> _WHAT IS EXPECTED_
With the line containing "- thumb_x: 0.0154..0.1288" as the start and the line containing "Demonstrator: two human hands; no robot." as the end, transcribe that span of the entries below exactly, including both.
● ● ●
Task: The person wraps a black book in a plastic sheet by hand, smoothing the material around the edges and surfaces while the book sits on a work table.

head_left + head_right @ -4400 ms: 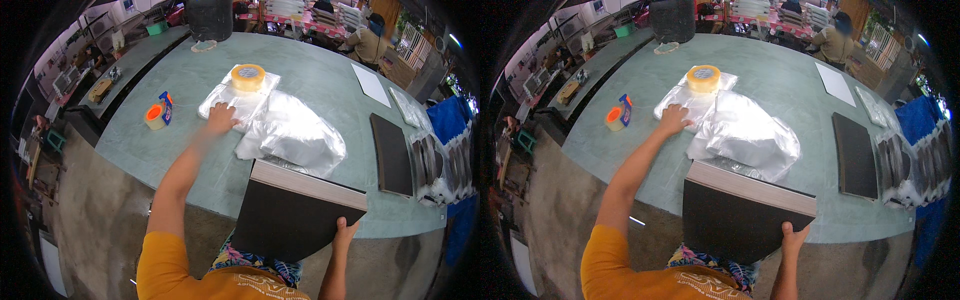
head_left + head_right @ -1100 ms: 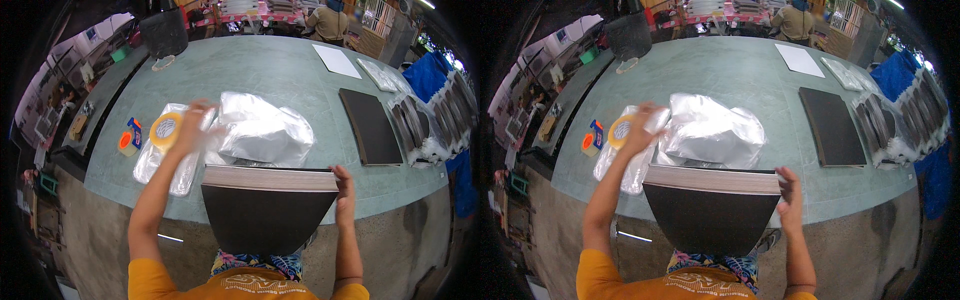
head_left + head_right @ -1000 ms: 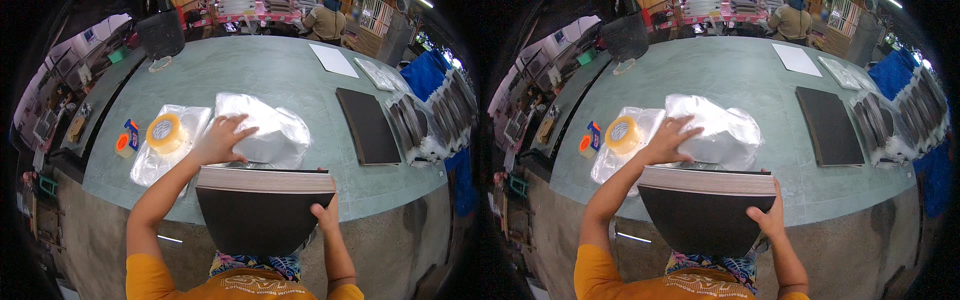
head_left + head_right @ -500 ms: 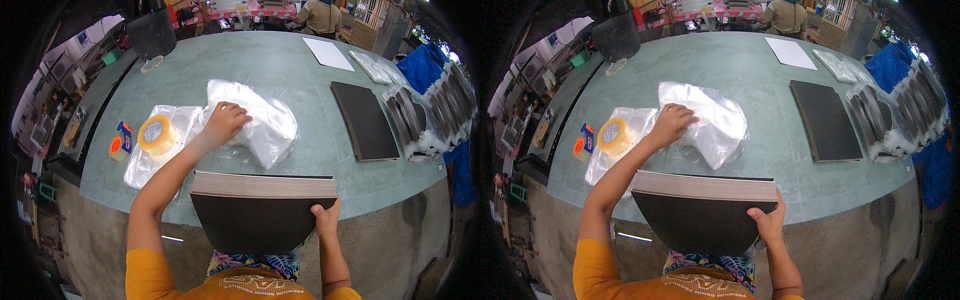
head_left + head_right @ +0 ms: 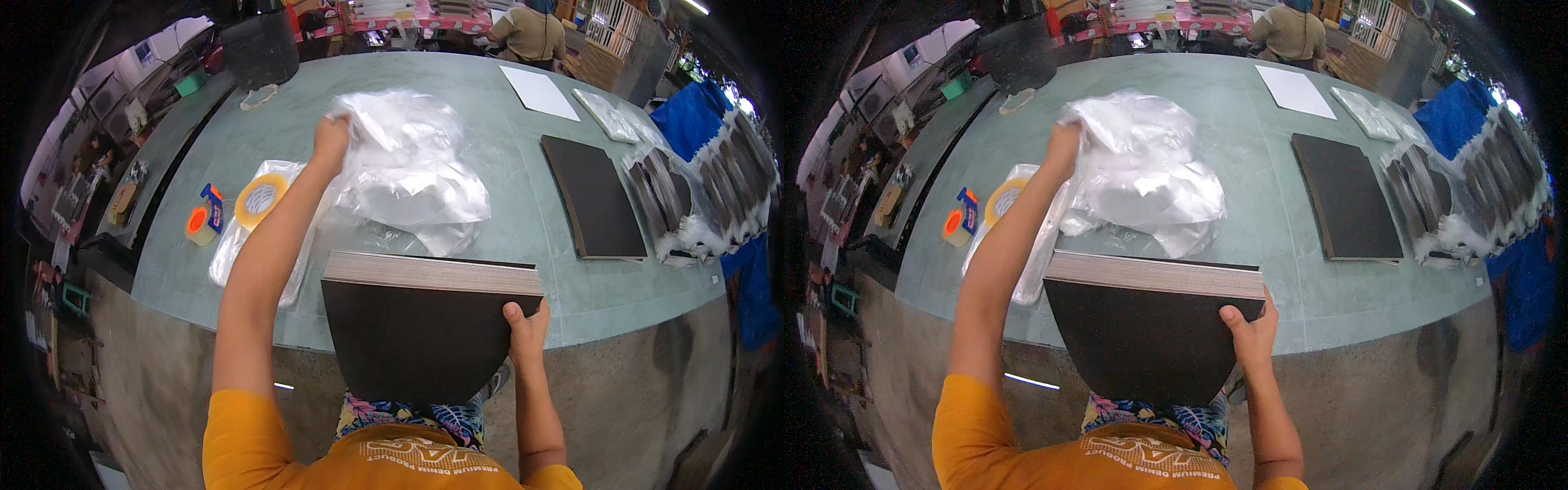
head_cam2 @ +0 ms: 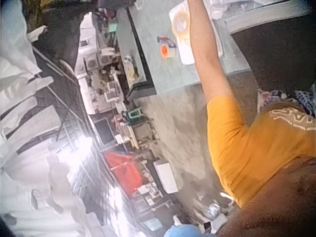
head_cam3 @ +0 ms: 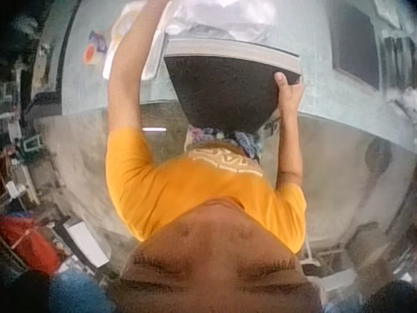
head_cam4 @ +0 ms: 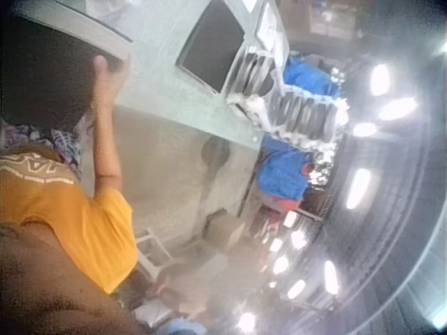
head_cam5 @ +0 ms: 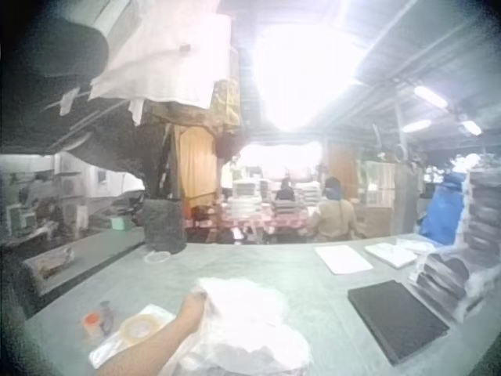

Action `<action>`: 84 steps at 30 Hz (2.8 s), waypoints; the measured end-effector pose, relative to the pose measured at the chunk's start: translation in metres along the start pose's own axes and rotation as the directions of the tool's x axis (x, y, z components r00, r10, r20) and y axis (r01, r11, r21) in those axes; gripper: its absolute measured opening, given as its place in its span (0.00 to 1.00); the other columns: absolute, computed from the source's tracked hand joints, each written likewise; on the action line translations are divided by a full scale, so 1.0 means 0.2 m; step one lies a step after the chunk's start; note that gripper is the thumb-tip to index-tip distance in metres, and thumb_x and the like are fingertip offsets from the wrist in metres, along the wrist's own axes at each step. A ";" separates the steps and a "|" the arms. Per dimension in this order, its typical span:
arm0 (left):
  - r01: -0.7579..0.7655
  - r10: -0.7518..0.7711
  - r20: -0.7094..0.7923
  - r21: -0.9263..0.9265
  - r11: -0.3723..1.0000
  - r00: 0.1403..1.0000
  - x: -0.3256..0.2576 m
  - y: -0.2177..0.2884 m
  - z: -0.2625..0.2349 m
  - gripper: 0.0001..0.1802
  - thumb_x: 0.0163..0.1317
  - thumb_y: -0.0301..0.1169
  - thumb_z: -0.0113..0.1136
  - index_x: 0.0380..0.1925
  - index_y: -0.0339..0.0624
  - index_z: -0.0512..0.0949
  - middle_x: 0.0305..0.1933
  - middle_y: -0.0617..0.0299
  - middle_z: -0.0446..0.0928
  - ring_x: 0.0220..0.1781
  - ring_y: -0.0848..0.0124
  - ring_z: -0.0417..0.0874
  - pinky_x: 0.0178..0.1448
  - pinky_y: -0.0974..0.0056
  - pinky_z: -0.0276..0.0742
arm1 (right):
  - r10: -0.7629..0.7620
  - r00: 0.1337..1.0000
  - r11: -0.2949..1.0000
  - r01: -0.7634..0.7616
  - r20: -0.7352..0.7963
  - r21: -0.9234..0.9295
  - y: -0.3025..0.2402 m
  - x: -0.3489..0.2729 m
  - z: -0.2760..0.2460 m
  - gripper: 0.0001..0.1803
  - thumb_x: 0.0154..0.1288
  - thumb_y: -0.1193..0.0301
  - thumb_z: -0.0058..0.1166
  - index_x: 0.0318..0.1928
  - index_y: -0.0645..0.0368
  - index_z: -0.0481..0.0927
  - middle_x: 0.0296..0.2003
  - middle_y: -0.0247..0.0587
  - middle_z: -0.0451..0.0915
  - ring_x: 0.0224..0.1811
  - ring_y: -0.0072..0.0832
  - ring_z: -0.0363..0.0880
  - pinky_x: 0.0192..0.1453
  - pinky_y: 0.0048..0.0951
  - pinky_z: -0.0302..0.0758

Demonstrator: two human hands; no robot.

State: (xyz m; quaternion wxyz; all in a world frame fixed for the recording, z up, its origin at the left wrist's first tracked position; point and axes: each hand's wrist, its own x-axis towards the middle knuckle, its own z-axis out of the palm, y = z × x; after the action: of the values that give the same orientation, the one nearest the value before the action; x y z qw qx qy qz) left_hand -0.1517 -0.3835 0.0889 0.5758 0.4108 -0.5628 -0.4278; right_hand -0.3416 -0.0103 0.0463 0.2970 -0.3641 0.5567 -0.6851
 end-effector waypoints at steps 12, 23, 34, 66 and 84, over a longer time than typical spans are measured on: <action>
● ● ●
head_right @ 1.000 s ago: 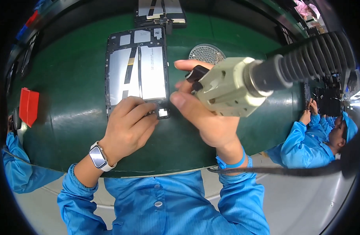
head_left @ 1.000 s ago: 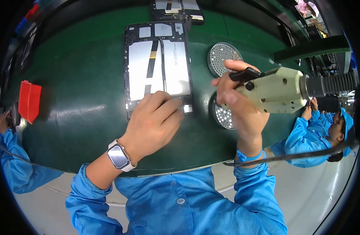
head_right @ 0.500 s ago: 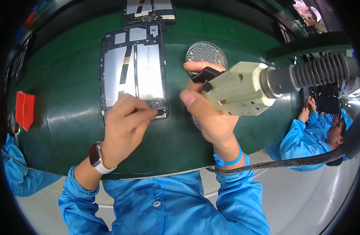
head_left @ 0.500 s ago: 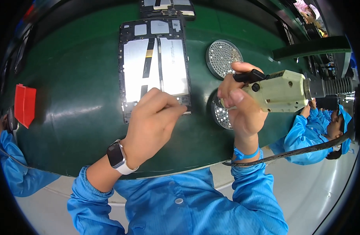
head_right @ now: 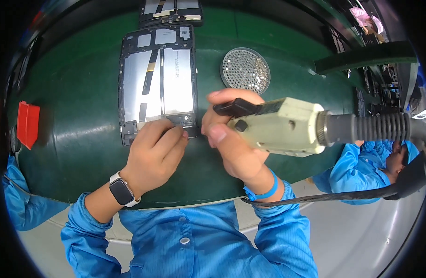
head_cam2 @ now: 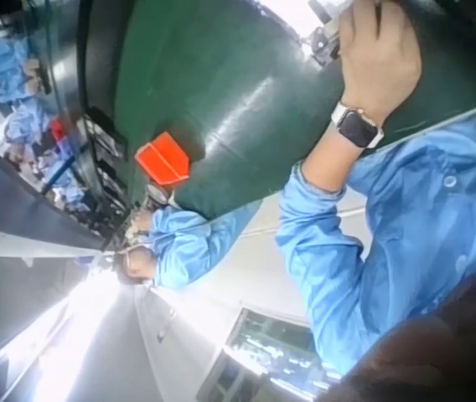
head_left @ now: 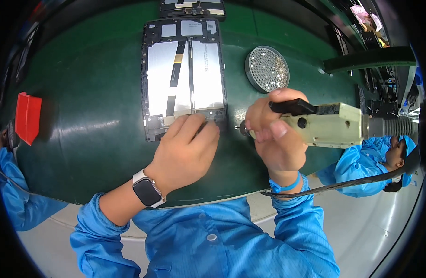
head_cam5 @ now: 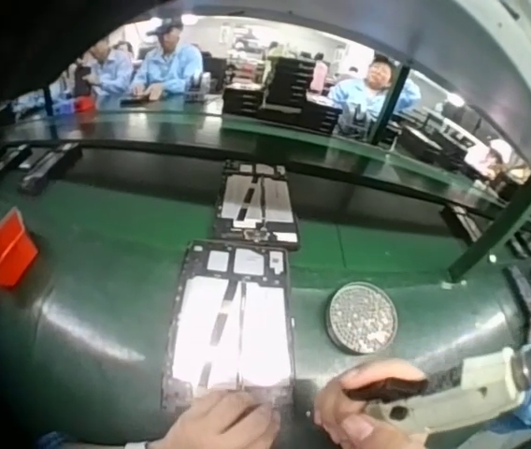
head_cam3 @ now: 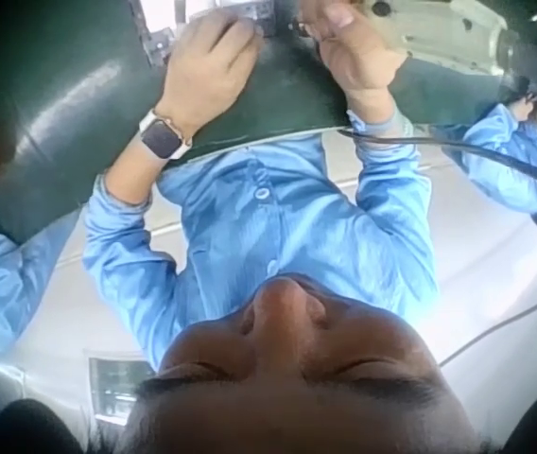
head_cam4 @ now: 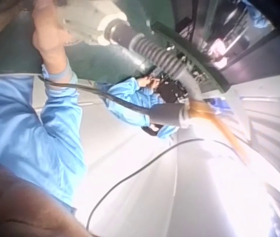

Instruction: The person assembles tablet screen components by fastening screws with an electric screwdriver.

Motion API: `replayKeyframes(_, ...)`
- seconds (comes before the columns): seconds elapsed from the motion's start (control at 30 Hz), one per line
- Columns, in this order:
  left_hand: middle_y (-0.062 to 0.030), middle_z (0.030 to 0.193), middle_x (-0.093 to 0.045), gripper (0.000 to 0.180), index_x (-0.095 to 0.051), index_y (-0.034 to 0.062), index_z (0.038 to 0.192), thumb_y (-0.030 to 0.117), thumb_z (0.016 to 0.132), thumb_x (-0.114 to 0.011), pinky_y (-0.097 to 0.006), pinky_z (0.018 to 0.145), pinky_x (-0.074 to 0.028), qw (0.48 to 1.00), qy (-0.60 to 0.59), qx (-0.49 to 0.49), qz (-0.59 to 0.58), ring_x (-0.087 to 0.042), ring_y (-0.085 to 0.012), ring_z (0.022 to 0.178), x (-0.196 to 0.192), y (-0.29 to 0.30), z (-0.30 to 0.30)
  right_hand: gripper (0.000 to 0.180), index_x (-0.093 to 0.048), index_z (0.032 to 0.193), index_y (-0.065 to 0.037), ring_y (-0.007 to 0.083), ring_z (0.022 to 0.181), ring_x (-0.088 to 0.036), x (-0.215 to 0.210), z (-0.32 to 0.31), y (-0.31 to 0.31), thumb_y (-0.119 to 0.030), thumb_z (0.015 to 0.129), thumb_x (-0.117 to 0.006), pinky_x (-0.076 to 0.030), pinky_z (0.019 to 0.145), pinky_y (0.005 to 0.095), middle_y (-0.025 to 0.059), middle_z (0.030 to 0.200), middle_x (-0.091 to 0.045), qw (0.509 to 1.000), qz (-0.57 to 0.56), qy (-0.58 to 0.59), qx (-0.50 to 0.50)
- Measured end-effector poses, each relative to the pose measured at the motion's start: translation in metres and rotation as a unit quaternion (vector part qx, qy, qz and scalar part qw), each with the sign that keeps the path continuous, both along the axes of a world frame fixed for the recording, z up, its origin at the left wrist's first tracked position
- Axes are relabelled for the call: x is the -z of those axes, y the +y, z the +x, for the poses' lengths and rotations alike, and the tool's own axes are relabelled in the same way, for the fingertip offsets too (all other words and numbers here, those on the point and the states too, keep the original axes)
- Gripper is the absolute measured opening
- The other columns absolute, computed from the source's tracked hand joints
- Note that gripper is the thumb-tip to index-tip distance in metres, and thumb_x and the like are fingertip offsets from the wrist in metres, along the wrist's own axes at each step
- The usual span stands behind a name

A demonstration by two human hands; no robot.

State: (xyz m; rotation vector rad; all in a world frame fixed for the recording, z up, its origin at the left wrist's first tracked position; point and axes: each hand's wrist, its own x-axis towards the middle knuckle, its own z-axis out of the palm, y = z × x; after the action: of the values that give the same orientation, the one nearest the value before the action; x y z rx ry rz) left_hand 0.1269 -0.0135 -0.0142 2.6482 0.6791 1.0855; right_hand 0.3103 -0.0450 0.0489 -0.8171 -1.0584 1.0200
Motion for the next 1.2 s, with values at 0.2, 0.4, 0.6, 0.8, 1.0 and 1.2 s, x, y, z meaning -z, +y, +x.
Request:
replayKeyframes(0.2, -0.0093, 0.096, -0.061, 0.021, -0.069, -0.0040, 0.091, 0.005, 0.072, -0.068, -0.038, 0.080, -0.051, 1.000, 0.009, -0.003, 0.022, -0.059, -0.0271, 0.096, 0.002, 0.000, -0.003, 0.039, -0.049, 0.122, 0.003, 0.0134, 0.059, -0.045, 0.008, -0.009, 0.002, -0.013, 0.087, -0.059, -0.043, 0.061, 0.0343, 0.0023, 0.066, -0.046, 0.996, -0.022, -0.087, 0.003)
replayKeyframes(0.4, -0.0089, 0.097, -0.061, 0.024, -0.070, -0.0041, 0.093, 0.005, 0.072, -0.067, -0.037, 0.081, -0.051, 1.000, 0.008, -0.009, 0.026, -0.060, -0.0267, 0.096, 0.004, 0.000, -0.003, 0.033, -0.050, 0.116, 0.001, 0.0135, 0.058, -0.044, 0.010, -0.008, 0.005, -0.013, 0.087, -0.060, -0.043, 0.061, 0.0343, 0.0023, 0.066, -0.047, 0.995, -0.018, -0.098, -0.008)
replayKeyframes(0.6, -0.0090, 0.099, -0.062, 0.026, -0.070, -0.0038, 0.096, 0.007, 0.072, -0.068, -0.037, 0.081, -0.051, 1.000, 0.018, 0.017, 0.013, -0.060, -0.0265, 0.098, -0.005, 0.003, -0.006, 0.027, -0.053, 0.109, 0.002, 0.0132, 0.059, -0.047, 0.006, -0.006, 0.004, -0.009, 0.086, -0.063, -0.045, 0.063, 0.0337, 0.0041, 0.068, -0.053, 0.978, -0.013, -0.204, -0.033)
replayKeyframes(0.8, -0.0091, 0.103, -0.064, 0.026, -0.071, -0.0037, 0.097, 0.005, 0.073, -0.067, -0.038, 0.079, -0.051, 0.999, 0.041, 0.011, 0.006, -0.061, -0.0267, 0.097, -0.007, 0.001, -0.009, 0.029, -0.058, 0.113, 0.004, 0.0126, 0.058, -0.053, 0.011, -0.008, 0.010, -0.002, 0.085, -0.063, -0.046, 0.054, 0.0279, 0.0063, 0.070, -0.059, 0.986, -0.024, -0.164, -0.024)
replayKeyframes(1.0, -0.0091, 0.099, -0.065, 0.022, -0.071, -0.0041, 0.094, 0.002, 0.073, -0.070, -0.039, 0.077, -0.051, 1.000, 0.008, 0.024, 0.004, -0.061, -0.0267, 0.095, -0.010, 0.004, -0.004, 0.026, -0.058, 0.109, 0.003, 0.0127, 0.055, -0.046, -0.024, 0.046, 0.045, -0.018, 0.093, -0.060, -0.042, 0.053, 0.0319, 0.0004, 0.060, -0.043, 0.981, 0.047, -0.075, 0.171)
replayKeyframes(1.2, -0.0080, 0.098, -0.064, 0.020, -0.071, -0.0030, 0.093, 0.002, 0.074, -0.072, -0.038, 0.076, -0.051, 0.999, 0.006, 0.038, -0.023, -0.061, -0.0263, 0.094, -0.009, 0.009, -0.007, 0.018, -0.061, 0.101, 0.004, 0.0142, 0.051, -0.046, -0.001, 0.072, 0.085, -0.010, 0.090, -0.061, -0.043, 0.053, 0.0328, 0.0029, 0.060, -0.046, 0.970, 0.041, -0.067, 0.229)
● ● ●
> _YOUR SOLUTION_
  - thumb_x: 0.0154..0.1288
  - thumb_y: -0.1193..0.0301
  - thumb_z: -0.0058..0.1166
  - index_x: 0.0318..0.1928
  - index_y: -0.0645..0.0368
  - index_z: -0.0481..0.0927
  - middle_x: 0.0296..0.2003
  - middle_y: -0.0247..0.0587
  - middle_z: -0.0451..0.0915
  - ring_x: 0.0224..0.1811
  - ring_y: -0.0072..0.0832
  - ring_z: -0.0363..0.0880
  - pinky_x: 0.0192..0.1453
  - pinky_y: 0.0048..0.0951
  - pinky_z: -0.0302..0.0758

Demonstrator: two human hands; no robot.

The response to the exercise has been completed.